Agnieszka Nowacka has tested, at that stage mainly with Midjourney, prompts like “architecture of sorrow”, “architecture + sense of mystery and adventure”, and “architecture + coziness”. Some of them turned how she expected – for example sense of awe paired with reflections and light; others were a surprise – like sorrow represented by verticality and high contrast of scale; others seemed like a mistake or a higher level of metaphor – like a sense of belonging in a visualization of a high-rise block in the middle of an old town.
After some short experimentation with styles and materials, Agnieszka Nowacka has focused on promoting theoretical ideas to see their implementation. Her favorite one came to be “biomimicry”. Although she believes it to be much more in the terms of functionality and execution than just a visual inspiration, the word seemed to be a key for both Midjourney and Stable Diffusion to unlock more creative forms.
Agnieszka has tested prompts like “growing”, “alive”, and “biomimicry cross vault”. During that time she has not tried to achieve anything specific, which she thinks was a blessing considering how restrictive a mind can be when it already knows what it is looking for. It can be essential while using such tools as AI image generators, which have an amazing potential to show the unexpected.
Nevertheless, after a finite number of such out-of-context explorations, one can grow a quantity fatigue. To explore the possible use of the tools in the architectural workflow, Agnieszka has included it in her next project – a conceptual design of a theatre building in Warsaw. In the beginning, She prompted the only two things, she was sure of – location and function. Going through hundreds of pictures she has chosen the ones that she found “better”… and stopped.
What made her think those were more appropriate for this specific design than the others? Such a question allowed her to specify the ideas and convert them into linguistic prompts again. After a few iterations of such a loop process, the concept was clarified – the entrance will be a passage between larger forms as in output number 5th, the columns will have arboreal form as in 23rd, and there will be always an open small stage surrounded by continuous seats as in 57th, etc. Maybe even more important was the knowledge of what she has NOT wanted – expressive crystal forms, although beautiful, were foreign in this location; too complicated and overwhelming parametric patterns in the interiors would distract the attention from the spectacles that are to be the main protagonist of the building.

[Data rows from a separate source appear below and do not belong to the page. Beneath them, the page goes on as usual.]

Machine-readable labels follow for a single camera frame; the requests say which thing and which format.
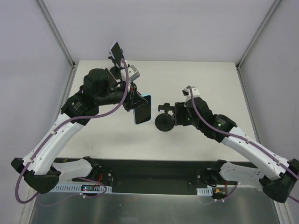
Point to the aluminium corner frame post left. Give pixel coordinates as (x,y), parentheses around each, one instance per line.
(55,32)

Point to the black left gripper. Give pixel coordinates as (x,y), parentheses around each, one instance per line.
(131,97)

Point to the phone with cream case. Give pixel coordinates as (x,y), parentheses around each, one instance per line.
(116,73)

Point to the phone with lilac case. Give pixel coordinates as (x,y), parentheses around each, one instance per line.
(116,54)

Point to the aluminium corner frame post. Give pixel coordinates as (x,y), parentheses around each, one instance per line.
(258,33)
(55,32)

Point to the black round-base phone stand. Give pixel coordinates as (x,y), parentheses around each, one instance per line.
(163,121)

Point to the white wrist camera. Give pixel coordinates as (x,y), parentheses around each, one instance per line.
(133,74)
(190,90)

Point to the black clamp phone stand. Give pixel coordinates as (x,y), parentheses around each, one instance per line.
(115,63)

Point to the phone with blue case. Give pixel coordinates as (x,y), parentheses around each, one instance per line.
(142,114)

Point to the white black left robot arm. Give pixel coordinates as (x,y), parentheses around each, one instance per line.
(99,88)

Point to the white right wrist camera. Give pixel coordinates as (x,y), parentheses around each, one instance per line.
(190,90)

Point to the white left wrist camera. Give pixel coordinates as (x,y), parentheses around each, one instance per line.
(133,74)

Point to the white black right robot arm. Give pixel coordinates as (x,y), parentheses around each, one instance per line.
(274,175)

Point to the aluminium corner frame post right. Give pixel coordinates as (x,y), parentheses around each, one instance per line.
(258,33)

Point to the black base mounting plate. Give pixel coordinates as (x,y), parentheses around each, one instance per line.
(152,177)

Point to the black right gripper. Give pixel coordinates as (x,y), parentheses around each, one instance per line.
(177,113)

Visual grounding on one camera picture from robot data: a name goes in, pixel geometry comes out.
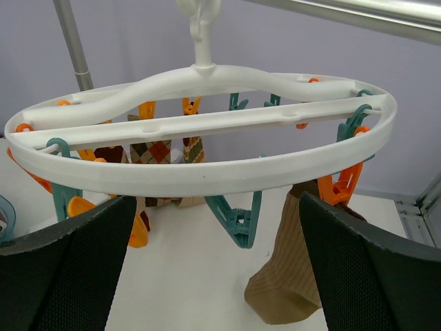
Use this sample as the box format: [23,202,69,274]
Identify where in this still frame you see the plain brown sock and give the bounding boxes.
[243,179,366,325]

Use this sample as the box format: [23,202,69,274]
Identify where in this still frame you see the teal clothes peg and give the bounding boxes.
[204,191,262,249]

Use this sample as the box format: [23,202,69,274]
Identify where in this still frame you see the teal plastic basket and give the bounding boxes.
[1,196,17,242]

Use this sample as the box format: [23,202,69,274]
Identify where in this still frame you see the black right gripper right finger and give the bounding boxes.
[299,193,440,330]

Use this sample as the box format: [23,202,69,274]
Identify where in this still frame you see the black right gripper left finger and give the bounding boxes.
[1,196,136,330]

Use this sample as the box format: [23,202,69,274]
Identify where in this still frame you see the white round clip hanger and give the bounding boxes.
[4,1,398,197]

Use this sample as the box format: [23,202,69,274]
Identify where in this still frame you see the beige patchwork argyle sock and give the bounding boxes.
[92,113,207,232]

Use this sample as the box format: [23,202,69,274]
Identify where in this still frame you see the white metal drying rack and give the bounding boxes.
[53,1,440,91]

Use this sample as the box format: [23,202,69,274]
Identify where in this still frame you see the orange clothes peg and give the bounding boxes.
[6,148,53,194]
[67,197,149,248]
[317,162,364,205]

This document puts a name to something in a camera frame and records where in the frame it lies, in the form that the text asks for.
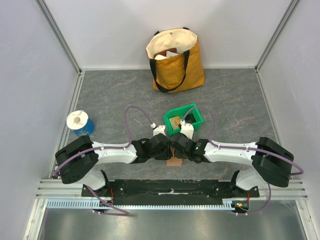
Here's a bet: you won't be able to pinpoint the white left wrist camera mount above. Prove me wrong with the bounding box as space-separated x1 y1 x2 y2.
150 123 167 137

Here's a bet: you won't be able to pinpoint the mustard yellow tote bag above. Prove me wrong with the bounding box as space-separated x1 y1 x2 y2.
146 27 205 93

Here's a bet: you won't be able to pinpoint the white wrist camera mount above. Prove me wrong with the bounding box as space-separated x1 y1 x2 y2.
150 123 167 137
180 120 194 139

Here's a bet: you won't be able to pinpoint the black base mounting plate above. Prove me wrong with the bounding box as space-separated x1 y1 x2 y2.
95 179 260 205

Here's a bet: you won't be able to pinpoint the white cards in bin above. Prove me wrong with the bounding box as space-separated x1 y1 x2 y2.
169 116 181 131

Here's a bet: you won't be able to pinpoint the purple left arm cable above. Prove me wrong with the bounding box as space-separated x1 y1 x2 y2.
52 105 157 179

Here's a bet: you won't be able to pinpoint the blue white tissue roll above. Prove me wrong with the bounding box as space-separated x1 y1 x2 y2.
66 110 95 137

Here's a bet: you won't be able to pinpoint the grey slotted cable duct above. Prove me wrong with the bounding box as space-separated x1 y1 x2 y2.
46 198 235 211

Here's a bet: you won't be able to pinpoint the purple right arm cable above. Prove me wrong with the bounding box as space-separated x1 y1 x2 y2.
181 105 305 176

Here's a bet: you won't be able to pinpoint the black card in bin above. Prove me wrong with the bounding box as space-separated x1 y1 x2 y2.
184 113 197 124

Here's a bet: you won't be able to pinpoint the right aluminium frame post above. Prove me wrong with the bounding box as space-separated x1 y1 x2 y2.
254 0 301 73

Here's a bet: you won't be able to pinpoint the pink leather card holder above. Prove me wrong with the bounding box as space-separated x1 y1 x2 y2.
166 147 183 167

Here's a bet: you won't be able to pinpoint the white paper in bag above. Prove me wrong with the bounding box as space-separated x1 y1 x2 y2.
154 51 179 60

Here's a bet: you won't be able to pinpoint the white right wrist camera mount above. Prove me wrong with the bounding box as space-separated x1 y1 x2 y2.
180 120 194 139

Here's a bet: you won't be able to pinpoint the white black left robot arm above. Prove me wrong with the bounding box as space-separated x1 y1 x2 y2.
53 133 173 197

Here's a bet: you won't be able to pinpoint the aluminium frame post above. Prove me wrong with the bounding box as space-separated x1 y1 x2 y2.
254 0 301 73
35 0 82 75

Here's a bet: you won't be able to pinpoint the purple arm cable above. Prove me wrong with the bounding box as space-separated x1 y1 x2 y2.
52 105 157 179
181 105 305 176

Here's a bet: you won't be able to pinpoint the left aluminium frame post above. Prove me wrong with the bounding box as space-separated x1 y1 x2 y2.
35 0 82 75

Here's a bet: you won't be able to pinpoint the green plastic bin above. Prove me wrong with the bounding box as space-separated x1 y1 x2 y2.
163 103 204 136

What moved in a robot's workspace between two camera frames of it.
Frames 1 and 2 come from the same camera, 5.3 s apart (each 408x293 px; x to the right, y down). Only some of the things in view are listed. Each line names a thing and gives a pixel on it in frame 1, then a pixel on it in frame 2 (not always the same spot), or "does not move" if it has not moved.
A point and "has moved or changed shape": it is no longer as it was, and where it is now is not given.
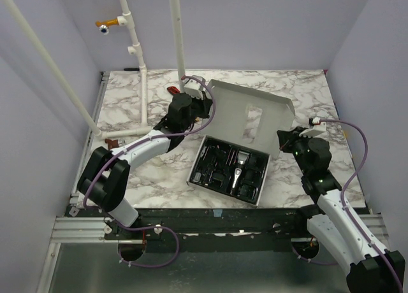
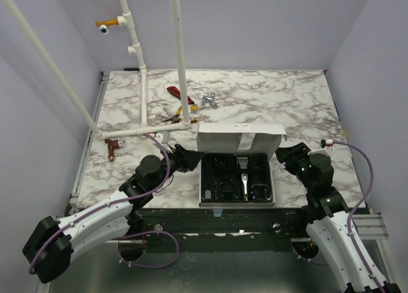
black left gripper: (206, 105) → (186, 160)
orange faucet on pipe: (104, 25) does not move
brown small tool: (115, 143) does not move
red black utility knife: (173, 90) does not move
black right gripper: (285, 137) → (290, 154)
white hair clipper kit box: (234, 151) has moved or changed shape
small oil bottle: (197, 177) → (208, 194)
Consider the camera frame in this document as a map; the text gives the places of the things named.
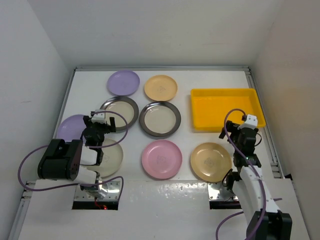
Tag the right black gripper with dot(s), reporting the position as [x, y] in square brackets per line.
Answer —
[231, 126]

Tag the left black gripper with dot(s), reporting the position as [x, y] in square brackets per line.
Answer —
[107, 128]

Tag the purple plate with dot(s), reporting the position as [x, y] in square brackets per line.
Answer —
[71, 128]
[123, 83]

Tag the steel rimmed plate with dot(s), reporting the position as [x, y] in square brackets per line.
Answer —
[160, 119]
[124, 106]

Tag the cream plate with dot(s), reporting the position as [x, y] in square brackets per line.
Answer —
[111, 161]

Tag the tan plate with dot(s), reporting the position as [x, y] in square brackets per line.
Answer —
[210, 162]

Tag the light orange plate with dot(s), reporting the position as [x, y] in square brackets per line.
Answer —
[161, 88]

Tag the pink plate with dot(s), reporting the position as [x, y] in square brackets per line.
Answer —
[161, 159]

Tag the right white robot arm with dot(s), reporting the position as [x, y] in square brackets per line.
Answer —
[265, 220]

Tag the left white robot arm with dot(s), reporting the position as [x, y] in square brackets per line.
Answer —
[77, 146]

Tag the yellow plastic bin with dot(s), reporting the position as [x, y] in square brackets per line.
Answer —
[211, 105]

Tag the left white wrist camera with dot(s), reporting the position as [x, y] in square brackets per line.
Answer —
[98, 117]

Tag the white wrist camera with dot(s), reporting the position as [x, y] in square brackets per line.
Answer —
[250, 122]
[98, 117]

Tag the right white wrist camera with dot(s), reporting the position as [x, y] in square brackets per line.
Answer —
[250, 122]

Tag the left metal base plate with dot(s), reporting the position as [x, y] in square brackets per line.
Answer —
[106, 192]

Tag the metal base plate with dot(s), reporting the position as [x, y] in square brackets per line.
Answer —
[218, 193]
[106, 192]

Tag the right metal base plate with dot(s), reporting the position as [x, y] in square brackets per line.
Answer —
[218, 193]

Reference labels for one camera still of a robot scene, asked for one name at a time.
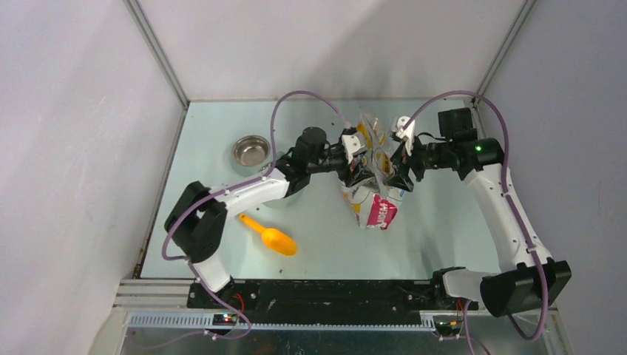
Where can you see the orange plastic scoop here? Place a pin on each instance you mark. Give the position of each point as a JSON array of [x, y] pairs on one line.
[[273, 239]]

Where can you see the aluminium frame post left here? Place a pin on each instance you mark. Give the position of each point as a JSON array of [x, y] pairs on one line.
[[149, 35]]

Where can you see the aluminium frame post right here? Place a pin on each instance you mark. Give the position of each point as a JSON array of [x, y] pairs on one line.
[[507, 43]]

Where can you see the white yellow pet food bag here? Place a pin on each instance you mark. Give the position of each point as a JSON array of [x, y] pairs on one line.
[[375, 204]]

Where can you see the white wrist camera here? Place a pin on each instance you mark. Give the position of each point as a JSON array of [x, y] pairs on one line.
[[403, 130], [354, 143]]

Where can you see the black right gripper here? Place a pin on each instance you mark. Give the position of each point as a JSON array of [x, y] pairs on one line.
[[404, 159]]

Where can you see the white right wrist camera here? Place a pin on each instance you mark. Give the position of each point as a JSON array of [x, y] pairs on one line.
[[403, 130]]

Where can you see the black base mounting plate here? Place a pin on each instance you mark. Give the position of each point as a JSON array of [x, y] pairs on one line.
[[339, 302]]

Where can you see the aluminium frame post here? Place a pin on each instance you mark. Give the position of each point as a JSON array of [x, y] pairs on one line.
[[507, 43], [149, 35]]

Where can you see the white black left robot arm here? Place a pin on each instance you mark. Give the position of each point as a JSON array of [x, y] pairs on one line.
[[197, 221]]

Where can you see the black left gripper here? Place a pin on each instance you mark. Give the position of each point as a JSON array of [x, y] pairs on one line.
[[357, 174]]

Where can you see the grey slotted cable duct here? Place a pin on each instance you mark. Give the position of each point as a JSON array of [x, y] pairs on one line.
[[145, 319]]

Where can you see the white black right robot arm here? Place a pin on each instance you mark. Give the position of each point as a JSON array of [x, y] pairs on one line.
[[529, 277]]

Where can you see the steel bowl in green stand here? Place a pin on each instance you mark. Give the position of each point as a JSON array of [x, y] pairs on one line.
[[283, 202]]

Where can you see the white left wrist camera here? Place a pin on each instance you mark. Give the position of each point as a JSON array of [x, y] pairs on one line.
[[354, 143]]

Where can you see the small steel bowl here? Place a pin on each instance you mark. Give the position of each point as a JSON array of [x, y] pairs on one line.
[[251, 150]]

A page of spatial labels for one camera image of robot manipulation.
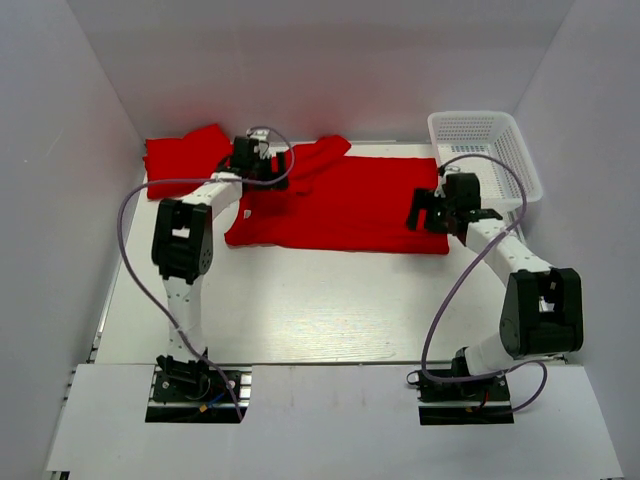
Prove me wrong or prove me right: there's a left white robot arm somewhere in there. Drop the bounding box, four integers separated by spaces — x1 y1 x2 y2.
151 127 291 362

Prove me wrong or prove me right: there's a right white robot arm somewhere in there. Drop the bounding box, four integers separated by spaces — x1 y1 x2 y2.
406 173 584 399

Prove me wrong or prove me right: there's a folded red t-shirt stack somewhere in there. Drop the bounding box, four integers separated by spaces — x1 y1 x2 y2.
143 124 232 182

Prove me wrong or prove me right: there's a white plastic basket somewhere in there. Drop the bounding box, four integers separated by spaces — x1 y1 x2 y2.
427 111 543 213

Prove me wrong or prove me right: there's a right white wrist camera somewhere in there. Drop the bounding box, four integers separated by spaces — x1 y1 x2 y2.
434 168 448 198

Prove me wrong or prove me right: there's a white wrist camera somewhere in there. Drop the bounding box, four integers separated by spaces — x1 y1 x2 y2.
434 168 448 198
246 127 271 158

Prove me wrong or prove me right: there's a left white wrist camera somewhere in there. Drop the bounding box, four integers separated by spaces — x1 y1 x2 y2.
246 127 271 158

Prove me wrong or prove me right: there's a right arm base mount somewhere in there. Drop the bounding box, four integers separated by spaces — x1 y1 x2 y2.
406 369 514 426

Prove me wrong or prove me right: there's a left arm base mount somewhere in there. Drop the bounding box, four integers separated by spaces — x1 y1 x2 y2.
145 356 252 424

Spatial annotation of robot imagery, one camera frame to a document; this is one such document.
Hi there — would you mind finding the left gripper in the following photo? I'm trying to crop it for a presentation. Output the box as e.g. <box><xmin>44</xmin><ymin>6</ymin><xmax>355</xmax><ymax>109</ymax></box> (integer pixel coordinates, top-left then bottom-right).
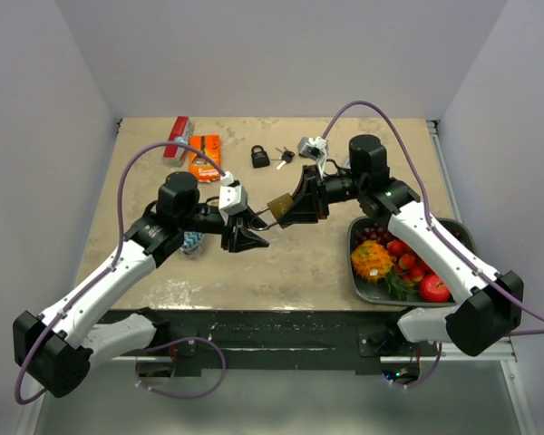
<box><xmin>180</xmin><ymin>205</ymin><xmax>269</xmax><ymax>253</ymax></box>

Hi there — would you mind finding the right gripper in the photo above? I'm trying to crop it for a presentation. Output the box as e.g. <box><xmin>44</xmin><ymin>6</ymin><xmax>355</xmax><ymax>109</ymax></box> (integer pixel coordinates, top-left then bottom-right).
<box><xmin>278</xmin><ymin>165</ymin><xmax>366</xmax><ymax>225</ymax></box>

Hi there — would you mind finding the large brass padlock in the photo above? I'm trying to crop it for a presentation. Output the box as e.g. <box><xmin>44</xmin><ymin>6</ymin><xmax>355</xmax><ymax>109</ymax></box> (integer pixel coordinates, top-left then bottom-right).
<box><xmin>249</xmin><ymin>193</ymin><xmax>294</xmax><ymax>232</ymax></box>

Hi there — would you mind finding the black padlock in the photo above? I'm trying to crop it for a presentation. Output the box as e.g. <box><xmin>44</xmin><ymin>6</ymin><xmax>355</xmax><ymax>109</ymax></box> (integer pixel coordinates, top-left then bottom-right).
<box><xmin>250</xmin><ymin>145</ymin><xmax>270</xmax><ymax>169</ymax></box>

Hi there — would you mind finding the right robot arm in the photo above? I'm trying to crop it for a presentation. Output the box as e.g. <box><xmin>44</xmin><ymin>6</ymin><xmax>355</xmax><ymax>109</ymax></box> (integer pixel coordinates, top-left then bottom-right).
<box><xmin>277</xmin><ymin>134</ymin><xmax>524</xmax><ymax>356</ymax></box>

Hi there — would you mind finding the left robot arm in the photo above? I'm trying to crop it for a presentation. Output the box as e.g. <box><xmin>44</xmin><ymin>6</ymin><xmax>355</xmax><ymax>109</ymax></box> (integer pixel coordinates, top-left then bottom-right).
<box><xmin>13</xmin><ymin>172</ymin><xmax>269</xmax><ymax>398</ymax></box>

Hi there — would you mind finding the blue zigzag pouch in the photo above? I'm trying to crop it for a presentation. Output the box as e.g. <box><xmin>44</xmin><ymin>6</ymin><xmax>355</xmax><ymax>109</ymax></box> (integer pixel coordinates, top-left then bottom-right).
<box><xmin>179</xmin><ymin>231</ymin><xmax>207</xmax><ymax>259</ymax></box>

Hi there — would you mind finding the dark grapes bunch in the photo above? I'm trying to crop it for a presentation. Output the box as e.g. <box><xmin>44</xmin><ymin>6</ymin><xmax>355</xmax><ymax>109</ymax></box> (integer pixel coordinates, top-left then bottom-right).
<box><xmin>353</xmin><ymin>223</ymin><xmax>394</xmax><ymax>246</ymax></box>

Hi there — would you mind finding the orange box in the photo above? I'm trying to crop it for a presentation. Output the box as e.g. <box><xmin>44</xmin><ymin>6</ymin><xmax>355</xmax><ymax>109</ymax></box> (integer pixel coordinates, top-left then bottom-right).
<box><xmin>189</xmin><ymin>134</ymin><xmax>221</xmax><ymax>183</ymax></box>

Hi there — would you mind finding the grey fruit tray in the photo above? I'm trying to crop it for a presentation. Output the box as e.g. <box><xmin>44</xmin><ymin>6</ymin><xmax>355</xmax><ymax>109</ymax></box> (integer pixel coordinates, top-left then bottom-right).
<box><xmin>348</xmin><ymin>217</ymin><xmax>454</xmax><ymax>307</ymax></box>

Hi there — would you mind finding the black mounting base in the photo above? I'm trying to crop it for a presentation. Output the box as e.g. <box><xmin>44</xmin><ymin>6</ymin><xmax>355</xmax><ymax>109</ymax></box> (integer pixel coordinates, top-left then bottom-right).
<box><xmin>130</xmin><ymin>310</ymin><xmax>436</xmax><ymax>376</ymax></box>

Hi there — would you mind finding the red lychee cluster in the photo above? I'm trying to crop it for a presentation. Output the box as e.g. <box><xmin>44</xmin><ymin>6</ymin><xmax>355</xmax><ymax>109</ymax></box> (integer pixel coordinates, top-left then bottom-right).
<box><xmin>386</xmin><ymin>239</ymin><xmax>432</xmax><ymax>285</ymax></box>

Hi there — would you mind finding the red box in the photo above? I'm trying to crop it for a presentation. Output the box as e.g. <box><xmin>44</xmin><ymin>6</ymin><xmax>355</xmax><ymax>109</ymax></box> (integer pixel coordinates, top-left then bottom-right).
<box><xmin>163</xmin><ymin>116</ymin><xmax>194</xmax><ymax>167</ymax></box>

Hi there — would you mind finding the red apple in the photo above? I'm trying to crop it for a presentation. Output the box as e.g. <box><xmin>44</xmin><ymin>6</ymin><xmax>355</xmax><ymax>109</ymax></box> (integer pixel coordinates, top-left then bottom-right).
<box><xmin>419</xmin><ymin>274</ymin><xmax>451</xmax><ymax>303</ymax></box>

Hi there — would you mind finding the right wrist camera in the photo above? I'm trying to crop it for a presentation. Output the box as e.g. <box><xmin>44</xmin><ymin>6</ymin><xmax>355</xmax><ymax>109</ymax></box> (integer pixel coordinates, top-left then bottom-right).
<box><xmin>297</xmin><ymin>136</ymin><xmax>328</xmax><ymax>177</ymax></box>

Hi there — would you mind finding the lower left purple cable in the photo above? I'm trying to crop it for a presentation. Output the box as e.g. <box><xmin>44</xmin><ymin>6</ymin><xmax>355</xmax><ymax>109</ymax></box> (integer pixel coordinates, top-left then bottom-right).
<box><xmin>134</xmin><ymin>335</ymin><xmax>227</xmax><ymax>399</ymax></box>

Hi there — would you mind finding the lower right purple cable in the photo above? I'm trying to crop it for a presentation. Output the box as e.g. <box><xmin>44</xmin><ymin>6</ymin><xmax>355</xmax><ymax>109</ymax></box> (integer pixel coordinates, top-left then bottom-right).
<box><xmin>387</xmin><ymin>343</ymin><xmax>445</xmax><ymax>390</ymax></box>

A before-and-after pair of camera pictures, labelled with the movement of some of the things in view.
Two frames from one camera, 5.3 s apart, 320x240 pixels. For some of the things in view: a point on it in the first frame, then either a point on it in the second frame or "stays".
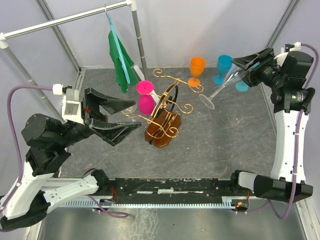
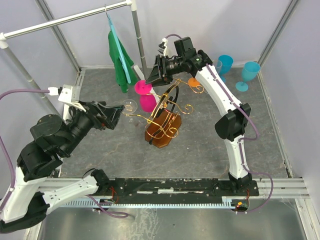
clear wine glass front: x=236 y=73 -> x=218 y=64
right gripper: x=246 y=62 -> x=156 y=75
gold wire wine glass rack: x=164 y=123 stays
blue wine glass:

With such a process Agnieszka could have tested multiple ideas in a disturbingly short time, and in the end, come to a design that is unlike any of the generations. For her, using AI image generation in its current state is more of a discussion than the creation of one final design.
Overall, Agnieszka Nowacka has been impressed with the potential of AI image generation as a tool for architects and designers. As technology continues to evolve and improve, she believes it will become an increasingly important tool for creating and exploring new design ideas and will play a vital role in shaping the future of architecture.